When Thoreau retired to Walden to live alone he found Nature to be his refuge. Throughout history there have been times when the natural world has been an antidote against the stresses of urban living. The Romans with their idea of rus-in urbe. The Romantic poets wandering the hills, notebooks in hand. But I’m wondering now if we are not in the process of destroying even that solace for ourselves?

The news that Britain has lost almost half of its biodiversity since the Industrial Revolution and more than 400 species over the last 200 years is sad enough, but it is possible that, unless action is taken to reverse the impact of man-made climate change, a further 1,188 could follow over the next century. Quiet desperation has now given way to a continuous sense of alarm and outrage. But what exactly are we prepared to do about it?

Moral philosopher Peter Singer argued that ‘if it is in our power to prevent something bad from happening, without thereby sacrificing anything of comparable moral importance, we ought, morally, to do it.’ But the cult of the individual that the Romantic movement engendered means that we now tend to prioritise the idea of self over that of society. And we leave it all to ‘someone else’ while feeling more and more desperate about the route we are taking.

I started this blog as a way of writing about the seasons and the natural world accompanied by some of my photographs and drawings but it has gradually become a bit of a rant against the perceived wrongs of the way we are living.
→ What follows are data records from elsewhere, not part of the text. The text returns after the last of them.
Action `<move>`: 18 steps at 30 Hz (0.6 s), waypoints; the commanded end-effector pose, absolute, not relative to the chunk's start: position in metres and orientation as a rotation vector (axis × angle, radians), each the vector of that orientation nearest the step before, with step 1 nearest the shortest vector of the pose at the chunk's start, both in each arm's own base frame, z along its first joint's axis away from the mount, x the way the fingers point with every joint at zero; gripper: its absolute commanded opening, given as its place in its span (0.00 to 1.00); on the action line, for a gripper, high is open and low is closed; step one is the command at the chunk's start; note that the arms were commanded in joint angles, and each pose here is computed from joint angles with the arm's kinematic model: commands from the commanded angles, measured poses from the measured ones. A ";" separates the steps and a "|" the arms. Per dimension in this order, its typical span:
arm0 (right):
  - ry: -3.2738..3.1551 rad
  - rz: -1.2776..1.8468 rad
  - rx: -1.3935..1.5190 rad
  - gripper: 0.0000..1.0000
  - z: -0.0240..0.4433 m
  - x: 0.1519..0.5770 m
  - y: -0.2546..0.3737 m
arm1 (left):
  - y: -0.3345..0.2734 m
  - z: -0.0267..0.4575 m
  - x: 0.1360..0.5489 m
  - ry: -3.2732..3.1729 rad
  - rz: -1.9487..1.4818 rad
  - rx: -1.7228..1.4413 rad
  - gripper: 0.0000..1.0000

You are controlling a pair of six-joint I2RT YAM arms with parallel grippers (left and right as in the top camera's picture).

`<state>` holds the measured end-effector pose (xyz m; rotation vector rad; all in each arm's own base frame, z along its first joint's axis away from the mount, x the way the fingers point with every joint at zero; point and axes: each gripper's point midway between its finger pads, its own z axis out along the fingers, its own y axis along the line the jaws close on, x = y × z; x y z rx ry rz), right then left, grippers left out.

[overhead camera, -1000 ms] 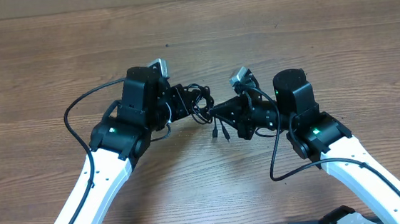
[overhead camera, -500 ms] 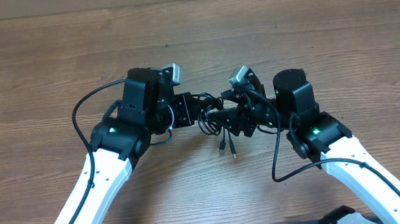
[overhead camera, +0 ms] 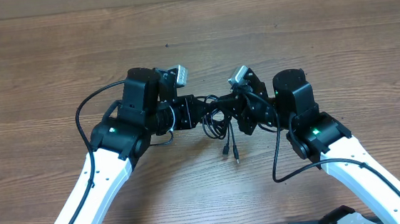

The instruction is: Untangle cables

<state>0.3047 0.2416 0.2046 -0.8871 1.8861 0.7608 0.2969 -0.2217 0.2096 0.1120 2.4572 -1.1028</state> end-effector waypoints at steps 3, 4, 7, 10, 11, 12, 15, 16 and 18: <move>1.873 0.869 -0.890 0.04 0.215 0.297 0.250 | -0.207 0.208 0.313 2.456 -0.994 -0.040 0.04; 1.891 0.890 -0.869 0.04 0.215 0.296 0.250 | -0.202 0.206 0.317 2.459 -0.963 -0.103 0.04; 1.936 0.923 -0.824 0.04 0.212 0.294 0.249 | -0.187 0.201 0.328 2.450 -0.882 -0.289 0.04; 1.956 0.930 -0.814 0.04 0.209 0.293 0.249 | -0.179 0.199 0.333 2.436 -0.835 -0.383 0.04; 1.956 0.930 -0.815 0.04 0.209 0.293 0.249 | -0.176 0.199 0.335 2.432 -0.822 -0.412 0.04; 1.955 0.929 -0.815 0.04 0.210 0.293 0.249 | -0.173 0.197 0.335 2.430 -0.809 -0.448 0.04; 1.949 0.928 -0.815 0.04 0.211 0.294 0.249 | -0.160 0.189 0.335 2.429 -0.756 -0.630 0.04; 1.948 0.928 -0.815 0.04 0.211 0.294 0.249 | -0.157 0.187 0.334 2.430 -0.744 -0.687 0.04; 1.949 0.928 -0.815 0.04 0.211 0.294 0.249 | -0.152 0.182 0.331 2.429 -0.734 -0.803 0.04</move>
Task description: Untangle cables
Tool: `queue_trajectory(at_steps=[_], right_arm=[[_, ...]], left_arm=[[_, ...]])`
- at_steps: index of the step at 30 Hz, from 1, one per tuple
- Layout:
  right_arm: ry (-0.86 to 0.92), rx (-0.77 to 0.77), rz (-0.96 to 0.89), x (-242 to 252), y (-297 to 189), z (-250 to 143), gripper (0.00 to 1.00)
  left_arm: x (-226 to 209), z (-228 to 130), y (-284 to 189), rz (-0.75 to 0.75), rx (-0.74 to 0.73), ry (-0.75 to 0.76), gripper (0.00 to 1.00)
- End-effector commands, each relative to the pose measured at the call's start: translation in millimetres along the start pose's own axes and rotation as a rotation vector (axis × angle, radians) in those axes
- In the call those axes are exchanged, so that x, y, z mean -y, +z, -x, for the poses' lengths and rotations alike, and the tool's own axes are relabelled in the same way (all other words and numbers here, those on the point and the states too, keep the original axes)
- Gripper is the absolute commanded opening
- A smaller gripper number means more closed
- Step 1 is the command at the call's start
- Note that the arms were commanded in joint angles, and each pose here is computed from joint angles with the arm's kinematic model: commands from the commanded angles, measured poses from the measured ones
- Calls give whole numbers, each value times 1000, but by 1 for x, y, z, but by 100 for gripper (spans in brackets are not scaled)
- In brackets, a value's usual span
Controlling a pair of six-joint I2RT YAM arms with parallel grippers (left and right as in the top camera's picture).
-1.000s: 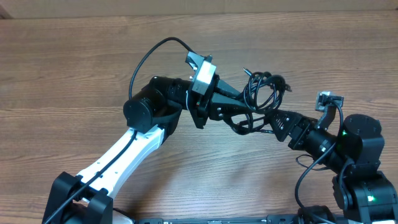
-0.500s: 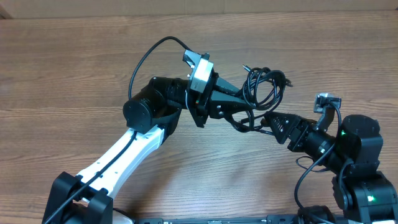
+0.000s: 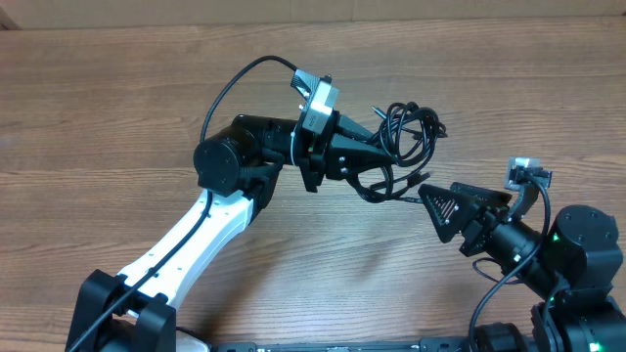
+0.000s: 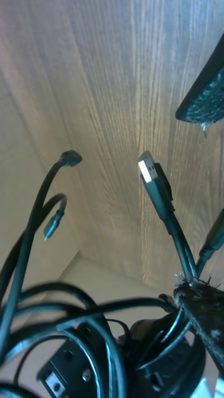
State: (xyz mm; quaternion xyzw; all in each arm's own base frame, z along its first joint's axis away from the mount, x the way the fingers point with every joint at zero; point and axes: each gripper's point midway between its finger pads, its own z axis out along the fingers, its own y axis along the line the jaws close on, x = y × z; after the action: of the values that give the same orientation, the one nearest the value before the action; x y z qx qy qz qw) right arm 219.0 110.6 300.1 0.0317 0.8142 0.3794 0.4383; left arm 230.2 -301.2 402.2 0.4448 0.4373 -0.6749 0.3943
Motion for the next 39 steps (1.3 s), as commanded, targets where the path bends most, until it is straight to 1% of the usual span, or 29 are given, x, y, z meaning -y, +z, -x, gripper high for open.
queue_trajectory(at_steps=[1, 6, 15, 18, 23, 26, 29, 31, 39], right_arm=[[-71, 30, 26, -13, -7, 9, 82], [-86, 27, 24, -12, -7, 8, 82], [-84, 24, 23, -12, -7, 8, 82], [-87, 24, 23, -12, -7, 8, 82], [-99, 19, 20, -11, -7, 6, 83], [-112, 7, 48, -16, -7, 4, 83], [-139, 0, 72, -20, -8, 3, 84], [-140, 3, 70, -20, -8, 4, 84], [-137, 12, 50, -16, -7, 6, 84]], left_arm=[[8, 5, 6, -25, -4, 51, 4], [17, -2, 20, -69, -17, 41, 4], [9, -9, 21, -51, -38, -5, 4], [8, -9, 20, -50, -39, 7, 4], [-1, -1, 13, -6, -2, 41, 4], [-4, 0, 9, 8, 0, 65, 4], [-7, 0, 8, 15, -4, 53, 4], [-5, -3, 8, 7, -17, 43, 4], [19, -22, 30, -107, -87, 18, 4]])
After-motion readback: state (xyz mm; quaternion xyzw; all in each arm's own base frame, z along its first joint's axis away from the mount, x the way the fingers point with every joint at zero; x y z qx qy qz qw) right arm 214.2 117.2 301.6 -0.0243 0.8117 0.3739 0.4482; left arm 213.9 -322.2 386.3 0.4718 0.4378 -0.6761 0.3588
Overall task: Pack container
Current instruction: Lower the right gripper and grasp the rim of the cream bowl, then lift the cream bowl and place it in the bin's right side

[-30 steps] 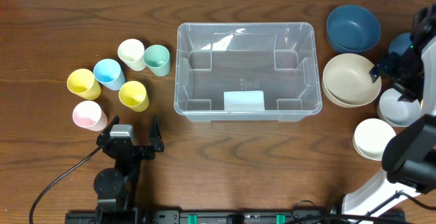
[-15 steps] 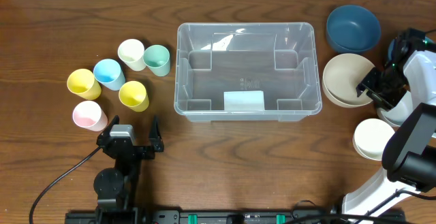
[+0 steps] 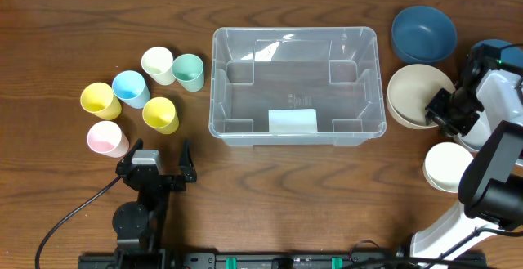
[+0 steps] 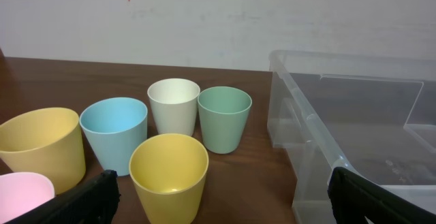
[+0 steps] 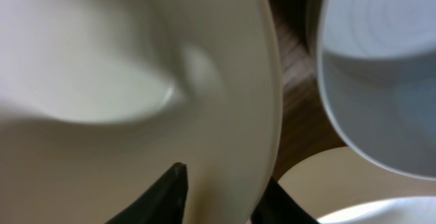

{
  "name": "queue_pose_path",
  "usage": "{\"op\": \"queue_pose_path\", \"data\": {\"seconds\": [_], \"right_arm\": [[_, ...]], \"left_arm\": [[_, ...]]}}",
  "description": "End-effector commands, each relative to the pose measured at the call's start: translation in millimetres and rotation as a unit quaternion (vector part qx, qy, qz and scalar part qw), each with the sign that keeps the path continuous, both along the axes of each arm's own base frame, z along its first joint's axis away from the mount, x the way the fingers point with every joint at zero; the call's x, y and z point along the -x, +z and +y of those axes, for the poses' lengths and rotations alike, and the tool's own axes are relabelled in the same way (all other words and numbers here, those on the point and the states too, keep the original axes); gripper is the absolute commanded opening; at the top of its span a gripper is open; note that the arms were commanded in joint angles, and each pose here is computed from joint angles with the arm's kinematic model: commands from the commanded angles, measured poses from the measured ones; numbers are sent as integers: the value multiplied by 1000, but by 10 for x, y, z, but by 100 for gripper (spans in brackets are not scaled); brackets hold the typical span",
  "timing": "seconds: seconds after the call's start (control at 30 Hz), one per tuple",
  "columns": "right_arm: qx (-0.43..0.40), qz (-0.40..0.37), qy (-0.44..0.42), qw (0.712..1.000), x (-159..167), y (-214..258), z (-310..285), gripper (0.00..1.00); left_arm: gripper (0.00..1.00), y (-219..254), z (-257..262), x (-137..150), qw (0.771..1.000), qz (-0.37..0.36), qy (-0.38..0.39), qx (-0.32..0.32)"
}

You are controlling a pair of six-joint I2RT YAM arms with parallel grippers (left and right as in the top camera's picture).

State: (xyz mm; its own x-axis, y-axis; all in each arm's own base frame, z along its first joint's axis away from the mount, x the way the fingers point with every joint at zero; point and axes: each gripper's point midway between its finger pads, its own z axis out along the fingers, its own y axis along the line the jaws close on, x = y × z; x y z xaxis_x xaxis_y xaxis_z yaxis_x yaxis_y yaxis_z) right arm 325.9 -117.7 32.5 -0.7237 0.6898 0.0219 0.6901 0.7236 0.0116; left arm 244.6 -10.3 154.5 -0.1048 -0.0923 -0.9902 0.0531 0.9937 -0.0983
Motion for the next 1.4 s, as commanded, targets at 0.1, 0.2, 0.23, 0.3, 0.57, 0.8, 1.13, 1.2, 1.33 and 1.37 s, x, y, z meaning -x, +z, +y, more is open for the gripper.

I no longer wish to add to the anger that seems to seethe beneath the surface of things. Life-writer Sarah Wilson, in her book This one wild and precious life, exhorts us to ‘choose love’ and I feel I must aim instead for this path. So, having come to the end of a year of writing this blog, I intend to move on with a new page of ‘Observations’ based on haiku and sketches which just observe and record and refrain from commenting, however tempting that may be.